--- What the exercise asks ---
Copy each line in the data below that contains the word "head".

--- Record extracts ---
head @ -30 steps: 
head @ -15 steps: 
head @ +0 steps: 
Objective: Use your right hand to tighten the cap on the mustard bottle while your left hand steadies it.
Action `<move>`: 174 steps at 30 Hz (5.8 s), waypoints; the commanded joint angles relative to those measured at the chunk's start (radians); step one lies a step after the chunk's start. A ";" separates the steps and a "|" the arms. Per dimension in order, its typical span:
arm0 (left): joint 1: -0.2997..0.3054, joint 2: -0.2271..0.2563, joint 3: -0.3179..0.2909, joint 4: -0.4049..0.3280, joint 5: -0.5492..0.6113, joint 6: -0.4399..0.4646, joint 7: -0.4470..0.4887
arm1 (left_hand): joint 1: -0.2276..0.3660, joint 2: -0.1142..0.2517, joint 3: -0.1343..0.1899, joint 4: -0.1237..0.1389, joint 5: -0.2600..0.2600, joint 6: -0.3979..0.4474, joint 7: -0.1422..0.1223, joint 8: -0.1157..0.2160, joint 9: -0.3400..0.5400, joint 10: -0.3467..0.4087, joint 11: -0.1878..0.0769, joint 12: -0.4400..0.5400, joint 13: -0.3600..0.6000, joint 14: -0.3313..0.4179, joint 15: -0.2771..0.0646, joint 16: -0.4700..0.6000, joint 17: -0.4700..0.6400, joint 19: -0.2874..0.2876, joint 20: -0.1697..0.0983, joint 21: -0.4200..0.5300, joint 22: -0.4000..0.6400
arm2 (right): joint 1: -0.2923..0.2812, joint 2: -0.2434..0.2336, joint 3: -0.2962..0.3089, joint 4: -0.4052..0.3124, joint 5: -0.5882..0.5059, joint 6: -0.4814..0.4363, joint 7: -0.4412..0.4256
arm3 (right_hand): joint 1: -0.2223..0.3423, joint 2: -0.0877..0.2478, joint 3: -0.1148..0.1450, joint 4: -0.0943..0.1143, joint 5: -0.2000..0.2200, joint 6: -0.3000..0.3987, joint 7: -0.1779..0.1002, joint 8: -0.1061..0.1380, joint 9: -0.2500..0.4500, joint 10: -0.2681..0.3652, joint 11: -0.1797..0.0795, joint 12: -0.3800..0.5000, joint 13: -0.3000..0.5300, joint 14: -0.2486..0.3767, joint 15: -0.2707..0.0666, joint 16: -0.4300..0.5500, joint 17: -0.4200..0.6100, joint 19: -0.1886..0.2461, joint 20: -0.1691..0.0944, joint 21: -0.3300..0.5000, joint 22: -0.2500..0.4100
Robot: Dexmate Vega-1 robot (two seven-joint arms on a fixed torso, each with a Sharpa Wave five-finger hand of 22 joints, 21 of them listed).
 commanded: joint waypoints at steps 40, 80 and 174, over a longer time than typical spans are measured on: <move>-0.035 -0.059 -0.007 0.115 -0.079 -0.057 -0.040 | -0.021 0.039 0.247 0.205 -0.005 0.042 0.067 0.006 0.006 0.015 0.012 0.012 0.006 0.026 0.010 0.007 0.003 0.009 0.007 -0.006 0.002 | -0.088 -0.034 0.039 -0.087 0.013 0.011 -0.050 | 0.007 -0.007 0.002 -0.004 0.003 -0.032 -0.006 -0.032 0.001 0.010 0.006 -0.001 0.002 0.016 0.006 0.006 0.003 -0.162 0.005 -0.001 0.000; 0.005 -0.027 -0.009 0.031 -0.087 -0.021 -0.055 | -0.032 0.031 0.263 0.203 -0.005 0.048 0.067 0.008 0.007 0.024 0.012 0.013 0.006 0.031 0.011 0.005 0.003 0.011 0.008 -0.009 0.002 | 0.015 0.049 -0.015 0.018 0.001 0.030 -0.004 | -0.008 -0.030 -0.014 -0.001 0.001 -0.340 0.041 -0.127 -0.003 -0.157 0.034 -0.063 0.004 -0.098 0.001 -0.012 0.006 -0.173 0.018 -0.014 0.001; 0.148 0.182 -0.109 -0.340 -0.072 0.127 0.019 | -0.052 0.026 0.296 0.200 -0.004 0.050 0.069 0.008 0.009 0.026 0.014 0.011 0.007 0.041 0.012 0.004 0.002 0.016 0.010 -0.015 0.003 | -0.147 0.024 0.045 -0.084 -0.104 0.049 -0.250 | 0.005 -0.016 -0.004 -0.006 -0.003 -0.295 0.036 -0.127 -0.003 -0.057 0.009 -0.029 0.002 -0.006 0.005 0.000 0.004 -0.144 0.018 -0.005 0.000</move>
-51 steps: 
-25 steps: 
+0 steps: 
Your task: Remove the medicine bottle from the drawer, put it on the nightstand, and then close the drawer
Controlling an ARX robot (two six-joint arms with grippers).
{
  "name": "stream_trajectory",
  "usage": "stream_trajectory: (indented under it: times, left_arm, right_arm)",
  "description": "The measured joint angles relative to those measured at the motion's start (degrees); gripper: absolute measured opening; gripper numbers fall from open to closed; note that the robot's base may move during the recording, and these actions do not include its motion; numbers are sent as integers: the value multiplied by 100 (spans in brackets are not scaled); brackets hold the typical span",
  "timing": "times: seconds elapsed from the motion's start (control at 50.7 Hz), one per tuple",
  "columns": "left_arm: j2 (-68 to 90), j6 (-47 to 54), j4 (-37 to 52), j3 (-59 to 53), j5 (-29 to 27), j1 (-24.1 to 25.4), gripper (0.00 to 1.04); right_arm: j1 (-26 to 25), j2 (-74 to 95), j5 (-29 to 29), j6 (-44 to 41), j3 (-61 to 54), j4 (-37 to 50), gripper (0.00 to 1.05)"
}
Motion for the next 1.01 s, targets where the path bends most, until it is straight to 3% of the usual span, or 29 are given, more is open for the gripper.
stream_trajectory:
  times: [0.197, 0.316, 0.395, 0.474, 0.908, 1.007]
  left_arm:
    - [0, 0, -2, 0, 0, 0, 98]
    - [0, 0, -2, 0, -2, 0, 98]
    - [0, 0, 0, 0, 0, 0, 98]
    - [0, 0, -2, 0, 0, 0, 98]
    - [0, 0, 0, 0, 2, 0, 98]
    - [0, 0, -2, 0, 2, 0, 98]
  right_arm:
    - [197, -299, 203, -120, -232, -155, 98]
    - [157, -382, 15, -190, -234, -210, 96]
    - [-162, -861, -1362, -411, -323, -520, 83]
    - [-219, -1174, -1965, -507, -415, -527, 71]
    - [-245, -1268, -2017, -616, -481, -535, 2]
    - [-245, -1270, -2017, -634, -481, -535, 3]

--- Solution to the exercise ---
head @ -30 steps: 
head @ -15 steps: 
head @ +0 steps: 

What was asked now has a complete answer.